*Description of the task*
Down to the last line, restate the listing below exactly.

※ ※ ※

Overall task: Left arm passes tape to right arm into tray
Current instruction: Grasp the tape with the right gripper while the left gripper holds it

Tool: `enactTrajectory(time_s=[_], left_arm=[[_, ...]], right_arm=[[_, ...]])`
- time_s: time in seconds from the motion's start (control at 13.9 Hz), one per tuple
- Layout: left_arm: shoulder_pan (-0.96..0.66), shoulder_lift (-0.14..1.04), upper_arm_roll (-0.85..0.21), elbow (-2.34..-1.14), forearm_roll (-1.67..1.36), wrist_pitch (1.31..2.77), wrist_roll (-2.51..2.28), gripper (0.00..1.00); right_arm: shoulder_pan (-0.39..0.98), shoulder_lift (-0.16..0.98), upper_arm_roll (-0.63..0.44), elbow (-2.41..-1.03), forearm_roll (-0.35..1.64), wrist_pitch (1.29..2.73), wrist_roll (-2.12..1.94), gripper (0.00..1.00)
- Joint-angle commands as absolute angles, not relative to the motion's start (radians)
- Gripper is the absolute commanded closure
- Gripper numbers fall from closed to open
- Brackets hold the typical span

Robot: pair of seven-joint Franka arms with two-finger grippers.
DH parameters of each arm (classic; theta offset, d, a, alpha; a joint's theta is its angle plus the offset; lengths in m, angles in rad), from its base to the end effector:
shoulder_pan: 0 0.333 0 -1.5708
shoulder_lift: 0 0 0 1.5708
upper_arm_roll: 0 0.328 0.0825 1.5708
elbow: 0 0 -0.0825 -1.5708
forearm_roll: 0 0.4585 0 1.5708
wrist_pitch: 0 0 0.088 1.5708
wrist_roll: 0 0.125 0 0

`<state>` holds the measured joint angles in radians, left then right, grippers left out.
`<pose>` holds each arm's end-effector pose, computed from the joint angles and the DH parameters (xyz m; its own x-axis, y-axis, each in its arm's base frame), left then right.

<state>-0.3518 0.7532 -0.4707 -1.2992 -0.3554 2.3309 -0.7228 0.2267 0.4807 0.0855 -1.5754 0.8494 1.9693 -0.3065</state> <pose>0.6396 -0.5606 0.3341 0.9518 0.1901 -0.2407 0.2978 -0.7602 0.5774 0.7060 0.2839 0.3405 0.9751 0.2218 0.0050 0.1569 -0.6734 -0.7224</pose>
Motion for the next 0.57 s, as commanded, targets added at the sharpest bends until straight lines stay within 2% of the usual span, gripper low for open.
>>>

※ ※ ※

*Response area*
Overall task: Left arm passes tape to right arm into tray
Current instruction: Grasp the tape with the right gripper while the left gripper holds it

Tool: `enactTrajectory(time_s=[_], left_arm=[[_, ...]], right_arm=[[_, ...]])`
- time_s: time in seconds from the motion's start (control at 13.9 Hz), one per tuple
- Layout: left_arm: shoulder_pan (-0.96..0.66), shoulder_lift (-0.14..1.04), upper_arm_roll (-0.85..0.21), elbow (-2.34..-1.14), forearm_roll (-1.67..1.36), wrist_pitch (1.31..2.77), wrist_roll (-2.51..2.28), gripper (0.00..1.00); right_arm: shoulder_pan (-0.39..0.98), shoulder_lift (-0.16..0.98), upper_arm_roll (-0.63..0.44), elbow (-2.41..-1.03), forearm_roll (-0.35..1.64), wrist_pitch (1.29..2.73), wrist_roll (-2.12..1.94), gripper (0.00..1.00)
- Joint-angle commands as absolute angles, not relative to the motion's start (radians)
- Gripper is the absolute commanded closure
- Gripper numbers fall from closed to open
- Brackets hold the typical span

Robot: pair of seven-joint Franka arms with two-finger grippers.
DH parameters of each arm (classic; theta offset, d, a, alpha; a joint's theta is its angle plus the offset; lengths in m, angles in rad), from its base to the end effector:
shoulder_pan: 0 0.333 0 -1.5708
shoulder_lift: 0 0 0 1.5708
upper_arm_roll: 0 0.328 0.0825 1.5708
elbow: 0 0 -0.0825 -1.5708
forearm_roll: 0 0.4585 0 1.5708
wrist_pitch: 0 0 0.088 1.5708
wrist_roll: 0 0.125 0 0

`<state>` holds the measured joint angles in radians, left then right, grippers left out.
`<pose>` holds each arm's end-effector pose, computed from the joint angles and the DH parameters (xyz m; its own x-axis, y-axis, each in its arm's base frame), left then right.

<state>-0.3518 0.7532 -0.4707 -1.2992 -0.3554 2.3309 -0.7228 0.2267 0.4807 0.0855 -1.5754 0.8494 1.9693 -0.3065</state> <pose>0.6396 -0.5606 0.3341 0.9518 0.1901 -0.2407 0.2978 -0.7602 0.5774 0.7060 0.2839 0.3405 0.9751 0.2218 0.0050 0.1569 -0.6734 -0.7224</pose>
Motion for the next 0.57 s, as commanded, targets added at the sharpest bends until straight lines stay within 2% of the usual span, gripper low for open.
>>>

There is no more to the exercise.